● WORK REQUIRED: Omit every picture while repeating the entries exactly.

□ □ □ □

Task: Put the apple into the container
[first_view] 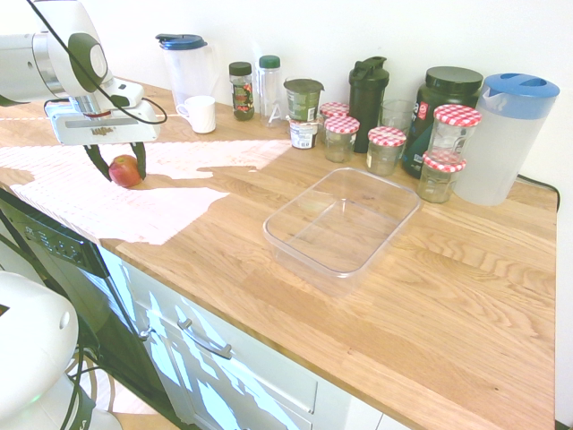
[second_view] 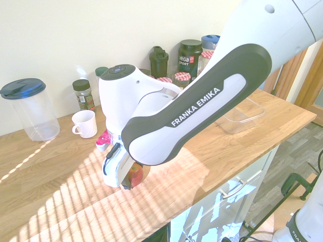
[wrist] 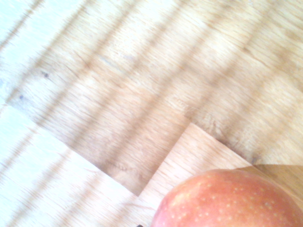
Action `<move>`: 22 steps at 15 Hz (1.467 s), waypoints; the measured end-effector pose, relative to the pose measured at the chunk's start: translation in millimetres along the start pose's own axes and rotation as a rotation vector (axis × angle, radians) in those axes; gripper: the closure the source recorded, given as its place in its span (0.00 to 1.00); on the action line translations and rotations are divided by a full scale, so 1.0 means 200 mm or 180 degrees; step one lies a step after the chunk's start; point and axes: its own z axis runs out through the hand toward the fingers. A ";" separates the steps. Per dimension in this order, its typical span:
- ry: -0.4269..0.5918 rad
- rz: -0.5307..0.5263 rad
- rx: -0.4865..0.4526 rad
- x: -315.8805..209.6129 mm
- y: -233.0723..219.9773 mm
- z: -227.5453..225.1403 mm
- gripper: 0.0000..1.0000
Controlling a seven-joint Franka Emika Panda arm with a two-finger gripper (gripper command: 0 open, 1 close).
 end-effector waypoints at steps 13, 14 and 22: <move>0.0039 0.1865 0.0105 0.81 1.33 -0.84 1.00; 0.0007 0.2025 0.0086 0.84 1.52 -0.80 1.00; -0.0094 0.2444 0.0002 0.80 2.35 -0.34 1.00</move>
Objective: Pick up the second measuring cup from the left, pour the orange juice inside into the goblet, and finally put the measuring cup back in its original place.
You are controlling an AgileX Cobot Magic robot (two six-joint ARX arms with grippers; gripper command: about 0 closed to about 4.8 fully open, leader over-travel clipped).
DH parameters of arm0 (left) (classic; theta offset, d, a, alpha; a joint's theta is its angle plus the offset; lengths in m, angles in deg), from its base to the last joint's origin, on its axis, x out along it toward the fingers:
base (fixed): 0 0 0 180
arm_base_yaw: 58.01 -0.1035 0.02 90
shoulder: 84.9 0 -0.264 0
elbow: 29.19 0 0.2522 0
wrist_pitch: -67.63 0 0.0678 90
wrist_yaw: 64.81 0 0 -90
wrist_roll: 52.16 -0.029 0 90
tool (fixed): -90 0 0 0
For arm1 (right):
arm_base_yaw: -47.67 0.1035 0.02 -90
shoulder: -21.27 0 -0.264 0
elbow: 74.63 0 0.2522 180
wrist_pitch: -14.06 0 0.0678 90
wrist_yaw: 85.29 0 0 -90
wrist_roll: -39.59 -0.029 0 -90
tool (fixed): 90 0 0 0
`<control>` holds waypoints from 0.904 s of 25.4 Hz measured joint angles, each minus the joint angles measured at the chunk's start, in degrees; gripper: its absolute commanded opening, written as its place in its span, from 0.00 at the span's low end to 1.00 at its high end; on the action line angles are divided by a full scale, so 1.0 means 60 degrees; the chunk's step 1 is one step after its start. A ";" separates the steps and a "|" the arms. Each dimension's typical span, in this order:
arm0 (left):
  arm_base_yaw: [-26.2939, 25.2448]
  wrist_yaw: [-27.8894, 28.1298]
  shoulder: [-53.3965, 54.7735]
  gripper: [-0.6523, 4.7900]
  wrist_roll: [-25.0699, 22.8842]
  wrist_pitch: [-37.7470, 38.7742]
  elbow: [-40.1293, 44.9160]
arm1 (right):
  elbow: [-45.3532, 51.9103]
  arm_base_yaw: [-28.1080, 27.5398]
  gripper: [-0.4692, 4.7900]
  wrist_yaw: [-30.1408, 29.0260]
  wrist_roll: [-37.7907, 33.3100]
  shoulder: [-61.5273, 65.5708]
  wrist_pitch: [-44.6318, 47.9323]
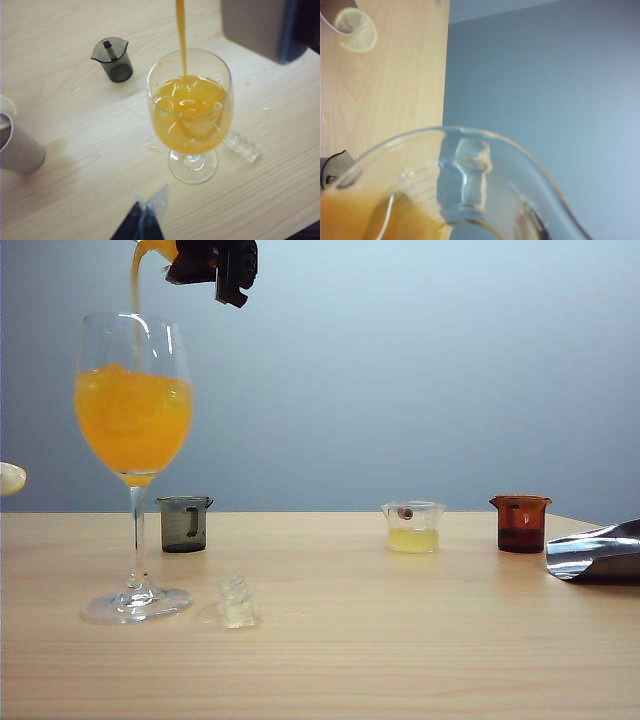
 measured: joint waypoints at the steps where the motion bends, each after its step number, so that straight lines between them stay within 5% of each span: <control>1: 0.0000 0.0000 0.0000 0.11 0.0000 -0.0004 0.0000 | 0.0000 0.0022 0.38 0.0004 0.0106 0.0000 0.0000; 23: 0.0000 0.0444 0.0004 0.11 -0.0007 0.0244 0.0000 | 0.0004 0.0051 0.38 0.0000 0.3013 0.0000 0.0102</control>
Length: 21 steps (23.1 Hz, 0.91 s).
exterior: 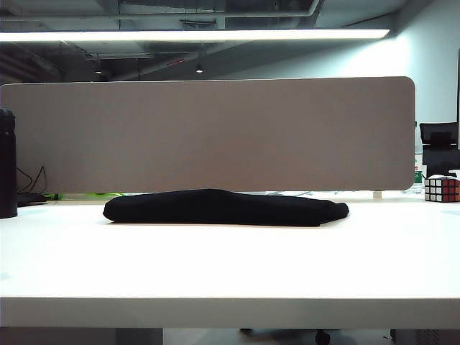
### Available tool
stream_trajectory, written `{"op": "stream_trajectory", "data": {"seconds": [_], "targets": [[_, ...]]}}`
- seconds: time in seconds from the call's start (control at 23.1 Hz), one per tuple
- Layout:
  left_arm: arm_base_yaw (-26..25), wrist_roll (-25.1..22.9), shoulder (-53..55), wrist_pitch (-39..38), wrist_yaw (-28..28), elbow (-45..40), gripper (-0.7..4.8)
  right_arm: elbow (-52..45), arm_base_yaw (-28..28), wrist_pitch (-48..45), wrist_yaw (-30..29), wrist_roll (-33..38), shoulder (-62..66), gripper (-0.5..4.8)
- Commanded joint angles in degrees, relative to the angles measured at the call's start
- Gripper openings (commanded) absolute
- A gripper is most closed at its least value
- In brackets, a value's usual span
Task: Fold the bottom side of the T-shirt horizontally towards the center, about one-third of the way, then fold the sleeve back towards the center, creating a straight line along the edge of the T-shirt, and finally fold the bottom of the T-shirt up towards the top, creating a neat rectangle.
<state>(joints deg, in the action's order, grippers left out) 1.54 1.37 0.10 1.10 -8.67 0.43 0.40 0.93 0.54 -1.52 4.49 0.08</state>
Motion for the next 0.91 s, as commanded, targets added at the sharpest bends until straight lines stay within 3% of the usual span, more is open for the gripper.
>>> {"op": "stream_trajectory", "data": {"seconds": [0.04, 0.91], "targets": [[0.04, -0.92, 0.02, 1.11, 1.11, 0.00, -0.06, -0.35, -0.02, 0.15, 0.28, 0.00, -0.11, -0.03], [0.07, -0.92, 0.02, 1.14, 0.96, 0.00, -0.06, -0.35, 0.00, 1.40, -0.31, 0.00, -0.11, -0.01]]}}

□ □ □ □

● RESPONSE BOX:
Task: Put the apple into the container
[first_view] 
[second_view] 
[wrist] 
Action `<move>`: 22 steps at 15 Hz (1.467 s), waypoints; the measured end-effector pose, relative to the pose measured at the chunk's start: translation in millimetres along the start pose's own axes and rotation as a rotation vector (axis × angle, radians) in those axes; gripper: the closure the source recorded, given as its place in its span (0.00 to 1.00); on the action line translations and rotations are divided by a full scale, so 1.0 means 200 mm or 180 degrees; step one lies a step after the chunk's start; point and axes: its own z axis runs out through the hand toward the fingers. A ";" separates the steps. Per dimension in this order, its typical span:
- ry: -0.4269..0.5918 rad
- rz: -0.5307..0.5263 rad
- rx: -0.4865..0.4526 rad
- x: -315.8805..209.6129 mm
- y: -233.0723..219.9773 mm
- z: -227.5453..225.1403 mm
- gripper: 0.0000..1.0000
Controlling a seven-joint Franka Emika Panda arm with a two-finger gripper (gripper command: 0 open, 1 close).
 end-effector waypoints at steps 13, 14 and 22: <move>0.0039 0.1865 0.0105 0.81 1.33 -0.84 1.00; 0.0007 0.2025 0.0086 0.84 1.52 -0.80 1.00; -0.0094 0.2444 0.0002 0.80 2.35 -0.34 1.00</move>
Objective: Pick up the second measuring cup from the left, pour the orange juice inside into the goblet, and finally put the measuring cup back in its original place.
You are controlling an AgileX Cobot Magic robot (two six-joint ARX arms with grippers; gripper command: about 0 closed to about 4.8 fully open, leader over-travel clipped).
DH parameters of arm0 (left) (classic; theta offset, d, a, alpha; a joint's theta is its angle plus the offset; lengths in m, angles in deg), from its base to the last joint's origin, on its axis, x out along it toward the fingers:
base (fixed): 0 0 0 180
arm_base_yaw: 58.01 -0.1035 0.02 90
shoulder: 84.9 0 -0.264 0
elbow: 29.19 0 0.2522 0
wrist_pitch: -67.63 0 0.0678 90
wrist_yaw: 64.81 0 0 -90
wrist_roll: 52.16 -0.029 0 90
tool (fixed): -90 0 0 0
For arm1 (right):
arm_base_yaw: -47.67 0.1035 0.02 -90
shoulder: -21.27 0 -0.264 0
elbow: 74.63 0 0.2522 180
wrist_pitch: -14.06 0 0.0678 90
wrist_yaw: 85.29 0 0 -90
wrist_roll: -39.59 -0.029 0 -90
tool (fixed): 90 0 0 0
`<control>` holds waypoints from 0.904 s of 25.4 Hz measured joint angles, each minus the joint angles measured at the chunk's start, in degrees; gripper: its absolute commanded opening, written as its place in its span, from 0.00 at the span's low end to 1.00 at its high end; on the action line angles are divided by a full scale, so 1.0 means 60 degrees; the chunk's step 1 is one step after its start. A ";" separates the steps and a "|" the arms. Each dimension's typical span, in this order:
arm0 (left):
  arm_base_yaw: [-26.2939, 25.2448]
  wrist_yaw: [-27.8894, 28.1298]
  shoulder: [-53.3965, 54.7735]
  gripper: [-0.6523, 4.7900]
  wrist_roll: [-25.0699, 22.8842]
  wrist_pitch: [-37.7470, 38.7742]
  elbow: [-40.1293, 44.9160]
arm1 (right):
  elbow: [-45.3532, 51.9103]
  arm_base_yaw: [-28.1080, 27.5398]
  gripper: [-0.4692, 4.7900]
  wrist_yaw: [-30.1408, 29.0260]
  wrist_roll: [-37.7907, 33.3100]
  shoulder: [-61.5273, 65.5708]
  wrist_pitch: [-44.6318, 47.9323]
 measured: joint waypoints at the steps where the motion bends, each after its step number, so that straight lines between them stay within 5% of each span: <control>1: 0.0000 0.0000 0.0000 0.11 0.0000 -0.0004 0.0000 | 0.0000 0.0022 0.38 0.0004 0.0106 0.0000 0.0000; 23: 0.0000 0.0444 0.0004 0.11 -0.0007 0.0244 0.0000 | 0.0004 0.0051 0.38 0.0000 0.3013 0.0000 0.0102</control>
Length: 21 steps (23.1 Hz, 0.91 s).
exterior: 
### Available tool
stream_trajectory, written `{"op": "stream_trajectory", "data": {"seconds": [_], "targets": [[_, ...]]}}`
- seconds: time in seconds from the call's start (control at 23.1 Hz), one per tuple
- Layout:
  left_arm: arm_base_yaw (-26..25), wrist_roll (-25.1..22.9), shoulder (-53..55), wrist_pitch (-39..38), wrist_yaw (-28..28), elbow (-45..40), gripper (-0.7..4.8)
  right_arm: elbow (-52..45), arm_base_yaw (-28..28), wrist_pitch (-48..45), wrist_yaw (-30..29), wrist_roll (-33..38), shoulder (-62..66), gripper (-0.5..4.8)
- Commanded joint angles in degrees, relative to the angles measured at the call's start
- Gripper openings (commanded) absolute
- A gripper is most closed at its least value
- In brackets, a value's usual span
Task: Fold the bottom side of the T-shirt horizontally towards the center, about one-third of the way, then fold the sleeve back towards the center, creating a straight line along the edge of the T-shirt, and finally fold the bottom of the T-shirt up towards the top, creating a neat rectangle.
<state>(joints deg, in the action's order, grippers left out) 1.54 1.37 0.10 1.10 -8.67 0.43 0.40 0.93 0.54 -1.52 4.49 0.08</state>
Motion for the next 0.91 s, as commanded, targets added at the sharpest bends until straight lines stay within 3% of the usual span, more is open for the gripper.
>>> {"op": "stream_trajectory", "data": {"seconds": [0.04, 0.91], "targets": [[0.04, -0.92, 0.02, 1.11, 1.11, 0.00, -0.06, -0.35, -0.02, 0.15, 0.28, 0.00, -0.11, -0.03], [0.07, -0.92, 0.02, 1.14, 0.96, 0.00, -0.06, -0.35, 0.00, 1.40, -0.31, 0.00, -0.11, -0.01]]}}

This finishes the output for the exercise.